Моя мать Маделин (отец, любя, обычно называет ее Мэдди) настаивает на том, что они сознательно намеревались отказаться от хирургического вмешательства и вместо операций при крещении назвать меня Флиппером.
Так звали дельфина, который играл главную роль в популярном телесериале конца 1960-х годов (само собой, телесериал также назывался «Флиппер»[2]). Моя мать говорит, что этот сериал отличала «удивительно веселая глупость». Его сняли с эфира за несколько лет до моего появления на свет.
Флиппера, самца, сыграла дрессированная дельфиниха по кличке Сюзи. Скорее всего, это был первый случай трансвестизма на телевидении.
Разумеется, это не совсем правильное использование вышеуказанного термина, поскольку транссвестизм – переодевание мужчины в женщину для получения сексуального удовольствия. Понятное дело, что Сюзи, она же Флиппер, обходилась без одежды.
То есть в этом сериале женская звезда всегда выступала обнаженной и при этом без труда сходила за мужчину.
Всего лишь двумя днями раньше, за обедом мама испекла свой знаменитый пирог с сыром и брокколи. Она задала риторический вопрос, а не начавшееся ли с «Флиппера» падение телевизионных стандартов привело к занудным шоу с извращенцами, которые в такой чести на нынешнем телевидении.
Отец ей подыграл: «Все началось с Лэсси[3]. В каждом фильме она играла голой».
– Лэсси всегда играли кобели, – ответила мать.
– Именно об этом я и толкую, – указал отец.
Мне удалось избежать имени Флиппер благодаря удачным хирургическим операциям, разделившим мои пальчики на ногах. В моем случае они срослись только кожей, не костями. Поэтому их разделение оказалось достаточно простым делом.
Тем не менее предсказание моего деда в части синдактилии, прозвучавшее в ту ночь, когда природа разбушевалась, как никогда, оказалось верным.
Если бы я родился в самую обычную ночь, семейная легенда все равно трансформировала бы ее, и ночь эта стала бы на удивление тихой и спокойной: все листочки замерли бы в неподвижном воздухе, все ночные птицы затихли, ожидая моего появления на свет божий. Семья Токов склонна к драматизации.

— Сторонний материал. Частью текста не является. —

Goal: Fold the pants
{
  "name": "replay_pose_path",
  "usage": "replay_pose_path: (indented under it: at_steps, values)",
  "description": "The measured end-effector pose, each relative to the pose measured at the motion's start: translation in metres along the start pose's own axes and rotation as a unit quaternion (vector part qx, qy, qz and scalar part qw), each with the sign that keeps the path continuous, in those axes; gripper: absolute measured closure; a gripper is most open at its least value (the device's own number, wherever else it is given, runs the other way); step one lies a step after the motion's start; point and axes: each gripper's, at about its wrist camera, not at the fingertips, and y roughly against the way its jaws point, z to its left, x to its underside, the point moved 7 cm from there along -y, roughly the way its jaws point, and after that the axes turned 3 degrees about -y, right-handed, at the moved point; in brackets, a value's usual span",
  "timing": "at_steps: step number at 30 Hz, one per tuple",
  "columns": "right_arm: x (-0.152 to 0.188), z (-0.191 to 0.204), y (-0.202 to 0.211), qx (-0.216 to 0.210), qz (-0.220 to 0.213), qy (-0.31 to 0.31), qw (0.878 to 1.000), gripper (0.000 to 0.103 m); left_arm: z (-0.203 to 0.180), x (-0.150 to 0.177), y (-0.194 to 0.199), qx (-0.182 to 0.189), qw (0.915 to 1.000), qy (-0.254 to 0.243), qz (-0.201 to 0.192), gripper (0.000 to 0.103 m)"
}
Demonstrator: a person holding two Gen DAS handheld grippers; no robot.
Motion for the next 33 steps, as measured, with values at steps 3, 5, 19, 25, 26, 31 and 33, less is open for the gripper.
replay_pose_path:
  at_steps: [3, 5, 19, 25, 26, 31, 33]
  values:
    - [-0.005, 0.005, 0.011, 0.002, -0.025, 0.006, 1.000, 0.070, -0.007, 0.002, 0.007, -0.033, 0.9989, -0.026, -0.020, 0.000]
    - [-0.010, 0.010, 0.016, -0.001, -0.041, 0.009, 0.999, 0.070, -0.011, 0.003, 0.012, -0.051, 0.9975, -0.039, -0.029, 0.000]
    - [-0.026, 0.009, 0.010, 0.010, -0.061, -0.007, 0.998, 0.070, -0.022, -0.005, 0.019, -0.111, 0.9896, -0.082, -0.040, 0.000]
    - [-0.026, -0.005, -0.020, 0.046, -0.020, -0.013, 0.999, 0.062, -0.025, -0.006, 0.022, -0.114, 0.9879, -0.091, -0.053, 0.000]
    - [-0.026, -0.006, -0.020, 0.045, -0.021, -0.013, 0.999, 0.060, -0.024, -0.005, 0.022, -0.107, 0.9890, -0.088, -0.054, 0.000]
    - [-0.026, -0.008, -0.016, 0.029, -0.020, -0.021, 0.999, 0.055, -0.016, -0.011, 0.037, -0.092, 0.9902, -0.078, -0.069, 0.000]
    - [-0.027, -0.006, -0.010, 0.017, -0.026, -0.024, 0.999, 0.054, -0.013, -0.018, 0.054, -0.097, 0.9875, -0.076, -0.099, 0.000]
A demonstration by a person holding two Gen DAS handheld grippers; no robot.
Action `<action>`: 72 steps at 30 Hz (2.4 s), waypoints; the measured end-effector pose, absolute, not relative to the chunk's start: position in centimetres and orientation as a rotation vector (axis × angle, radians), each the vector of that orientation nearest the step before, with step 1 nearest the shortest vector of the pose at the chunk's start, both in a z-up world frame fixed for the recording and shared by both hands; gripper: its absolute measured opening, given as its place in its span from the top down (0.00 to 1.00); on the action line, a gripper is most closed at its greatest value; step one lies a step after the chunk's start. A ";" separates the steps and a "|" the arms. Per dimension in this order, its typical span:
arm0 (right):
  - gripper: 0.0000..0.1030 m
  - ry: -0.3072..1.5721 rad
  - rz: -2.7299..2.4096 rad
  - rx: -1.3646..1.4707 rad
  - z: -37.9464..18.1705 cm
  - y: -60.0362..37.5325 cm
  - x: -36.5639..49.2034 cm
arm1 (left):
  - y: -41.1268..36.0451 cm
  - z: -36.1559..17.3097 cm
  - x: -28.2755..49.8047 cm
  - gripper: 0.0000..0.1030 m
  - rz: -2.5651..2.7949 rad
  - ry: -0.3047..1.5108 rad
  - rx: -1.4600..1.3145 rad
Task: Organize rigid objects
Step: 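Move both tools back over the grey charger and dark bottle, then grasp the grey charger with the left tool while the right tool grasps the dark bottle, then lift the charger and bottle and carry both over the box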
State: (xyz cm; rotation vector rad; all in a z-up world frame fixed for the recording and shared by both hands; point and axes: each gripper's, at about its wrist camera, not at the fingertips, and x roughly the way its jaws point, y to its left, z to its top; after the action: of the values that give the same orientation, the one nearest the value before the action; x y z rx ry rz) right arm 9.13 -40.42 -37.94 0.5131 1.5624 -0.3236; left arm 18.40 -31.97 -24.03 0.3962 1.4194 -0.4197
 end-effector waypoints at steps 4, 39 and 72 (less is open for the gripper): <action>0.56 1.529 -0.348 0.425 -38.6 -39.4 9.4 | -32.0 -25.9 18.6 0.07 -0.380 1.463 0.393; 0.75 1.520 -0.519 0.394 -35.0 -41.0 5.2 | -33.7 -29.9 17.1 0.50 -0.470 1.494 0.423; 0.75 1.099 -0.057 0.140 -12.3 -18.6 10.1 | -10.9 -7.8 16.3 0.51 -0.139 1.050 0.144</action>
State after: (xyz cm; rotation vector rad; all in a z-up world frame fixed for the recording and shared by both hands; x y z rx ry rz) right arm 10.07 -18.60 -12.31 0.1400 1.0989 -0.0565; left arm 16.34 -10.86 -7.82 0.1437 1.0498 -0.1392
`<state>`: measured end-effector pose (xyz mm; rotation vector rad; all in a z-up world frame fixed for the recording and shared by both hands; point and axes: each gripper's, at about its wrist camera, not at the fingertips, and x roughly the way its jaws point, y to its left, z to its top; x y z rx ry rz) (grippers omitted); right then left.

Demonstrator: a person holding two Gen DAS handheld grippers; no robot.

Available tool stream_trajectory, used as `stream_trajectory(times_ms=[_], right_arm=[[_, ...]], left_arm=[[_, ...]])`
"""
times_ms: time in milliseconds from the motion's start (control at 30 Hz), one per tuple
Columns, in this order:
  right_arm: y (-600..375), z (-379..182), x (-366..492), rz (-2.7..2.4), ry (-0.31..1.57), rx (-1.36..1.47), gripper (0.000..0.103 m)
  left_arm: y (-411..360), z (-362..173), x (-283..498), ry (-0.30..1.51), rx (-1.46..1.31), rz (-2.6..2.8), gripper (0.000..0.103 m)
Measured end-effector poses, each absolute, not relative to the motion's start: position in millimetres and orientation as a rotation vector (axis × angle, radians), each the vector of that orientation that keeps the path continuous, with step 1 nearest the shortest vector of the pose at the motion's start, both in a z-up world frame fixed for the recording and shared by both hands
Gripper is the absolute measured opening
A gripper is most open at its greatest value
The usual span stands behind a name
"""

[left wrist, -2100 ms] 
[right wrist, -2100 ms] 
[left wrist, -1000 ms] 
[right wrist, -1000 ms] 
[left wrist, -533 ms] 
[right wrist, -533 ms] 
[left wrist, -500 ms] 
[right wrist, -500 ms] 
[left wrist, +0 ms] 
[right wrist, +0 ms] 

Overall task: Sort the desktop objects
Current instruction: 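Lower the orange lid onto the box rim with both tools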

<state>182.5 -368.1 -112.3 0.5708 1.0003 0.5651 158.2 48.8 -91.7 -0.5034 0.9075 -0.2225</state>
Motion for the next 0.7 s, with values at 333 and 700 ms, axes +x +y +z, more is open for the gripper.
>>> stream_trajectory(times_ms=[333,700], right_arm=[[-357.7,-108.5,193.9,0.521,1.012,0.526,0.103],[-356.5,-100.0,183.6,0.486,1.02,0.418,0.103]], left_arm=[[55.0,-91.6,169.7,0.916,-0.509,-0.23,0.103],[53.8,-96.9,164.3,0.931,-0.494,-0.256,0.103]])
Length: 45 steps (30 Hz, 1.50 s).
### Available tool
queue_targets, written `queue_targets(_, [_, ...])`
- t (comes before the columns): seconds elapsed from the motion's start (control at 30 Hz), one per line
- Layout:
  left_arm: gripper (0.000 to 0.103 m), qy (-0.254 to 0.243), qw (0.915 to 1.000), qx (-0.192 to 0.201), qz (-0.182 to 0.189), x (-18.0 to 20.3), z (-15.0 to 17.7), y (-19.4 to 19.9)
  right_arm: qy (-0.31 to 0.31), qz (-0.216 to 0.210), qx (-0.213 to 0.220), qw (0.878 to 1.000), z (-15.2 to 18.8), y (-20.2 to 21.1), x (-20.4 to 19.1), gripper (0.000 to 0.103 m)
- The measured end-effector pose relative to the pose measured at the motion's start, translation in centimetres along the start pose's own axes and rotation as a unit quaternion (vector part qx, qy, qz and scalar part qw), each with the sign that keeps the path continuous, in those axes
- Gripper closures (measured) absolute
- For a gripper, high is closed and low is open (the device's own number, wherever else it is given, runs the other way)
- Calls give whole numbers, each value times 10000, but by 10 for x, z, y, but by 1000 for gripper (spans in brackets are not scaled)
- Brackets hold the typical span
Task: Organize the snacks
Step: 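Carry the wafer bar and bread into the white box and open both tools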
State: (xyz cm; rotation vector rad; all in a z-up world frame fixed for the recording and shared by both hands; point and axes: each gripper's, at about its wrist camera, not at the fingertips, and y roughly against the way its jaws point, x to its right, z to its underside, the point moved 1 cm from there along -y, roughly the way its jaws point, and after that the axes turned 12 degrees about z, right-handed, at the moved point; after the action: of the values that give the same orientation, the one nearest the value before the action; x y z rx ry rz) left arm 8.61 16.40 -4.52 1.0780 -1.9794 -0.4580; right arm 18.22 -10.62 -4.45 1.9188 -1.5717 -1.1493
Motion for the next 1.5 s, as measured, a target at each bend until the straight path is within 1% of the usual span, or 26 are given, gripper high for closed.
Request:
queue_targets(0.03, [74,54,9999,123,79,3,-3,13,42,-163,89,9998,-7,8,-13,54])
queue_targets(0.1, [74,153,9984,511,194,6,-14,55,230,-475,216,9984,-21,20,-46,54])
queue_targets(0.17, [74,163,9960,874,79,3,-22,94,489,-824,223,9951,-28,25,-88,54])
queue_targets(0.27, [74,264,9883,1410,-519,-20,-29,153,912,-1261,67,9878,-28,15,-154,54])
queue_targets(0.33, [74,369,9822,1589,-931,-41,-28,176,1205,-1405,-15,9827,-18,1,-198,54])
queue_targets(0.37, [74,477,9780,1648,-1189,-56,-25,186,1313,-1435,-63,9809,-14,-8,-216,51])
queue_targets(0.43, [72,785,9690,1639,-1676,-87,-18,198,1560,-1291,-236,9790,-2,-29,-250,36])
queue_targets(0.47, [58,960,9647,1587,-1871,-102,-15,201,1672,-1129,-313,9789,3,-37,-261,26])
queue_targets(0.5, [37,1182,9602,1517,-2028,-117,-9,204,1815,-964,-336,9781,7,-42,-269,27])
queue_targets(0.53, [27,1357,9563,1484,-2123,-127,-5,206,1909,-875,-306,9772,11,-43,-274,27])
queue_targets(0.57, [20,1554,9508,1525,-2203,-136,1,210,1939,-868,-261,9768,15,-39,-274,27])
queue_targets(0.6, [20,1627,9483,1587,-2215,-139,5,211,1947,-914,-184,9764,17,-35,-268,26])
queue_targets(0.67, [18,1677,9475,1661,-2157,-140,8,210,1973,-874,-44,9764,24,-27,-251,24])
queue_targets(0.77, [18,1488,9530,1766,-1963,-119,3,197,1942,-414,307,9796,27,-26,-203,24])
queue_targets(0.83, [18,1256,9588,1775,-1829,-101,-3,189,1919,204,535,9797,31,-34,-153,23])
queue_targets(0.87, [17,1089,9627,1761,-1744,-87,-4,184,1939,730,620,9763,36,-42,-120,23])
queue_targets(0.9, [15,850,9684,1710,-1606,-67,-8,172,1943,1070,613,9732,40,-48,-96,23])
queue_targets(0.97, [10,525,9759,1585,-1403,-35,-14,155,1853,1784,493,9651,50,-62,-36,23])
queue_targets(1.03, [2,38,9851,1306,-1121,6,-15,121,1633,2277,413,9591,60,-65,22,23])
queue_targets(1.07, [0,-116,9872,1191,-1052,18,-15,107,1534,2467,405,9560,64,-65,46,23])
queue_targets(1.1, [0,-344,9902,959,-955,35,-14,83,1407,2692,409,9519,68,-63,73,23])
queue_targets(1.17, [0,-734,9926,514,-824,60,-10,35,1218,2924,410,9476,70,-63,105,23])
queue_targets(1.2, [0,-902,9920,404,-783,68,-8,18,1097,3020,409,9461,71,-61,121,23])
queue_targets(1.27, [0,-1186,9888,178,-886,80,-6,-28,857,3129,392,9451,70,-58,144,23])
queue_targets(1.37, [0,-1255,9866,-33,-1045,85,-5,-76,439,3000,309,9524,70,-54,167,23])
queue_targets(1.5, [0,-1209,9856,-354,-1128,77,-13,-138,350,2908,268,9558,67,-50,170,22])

Но даже если преувеличение имело место быть, гроза в ту ночь разразилась достаточно жуткая, чтобы Колорадские горы сотрясались до самого основания. Сверкали молнии, громовые раскаты сливались друг с другом, словно небесные армии сошлись в жестоком бою.
Пребывая в материнской утробе, я не подозревал ни о громах, ни о молниях. А родившись, должно быть, отвлекся видом своих необычных стоп.
Случилось это 9 августа 1974 года, в тот самый день, когда Ричард Никсон добровольно ушел в отставку с поста президента Соединенных Штатов Америки.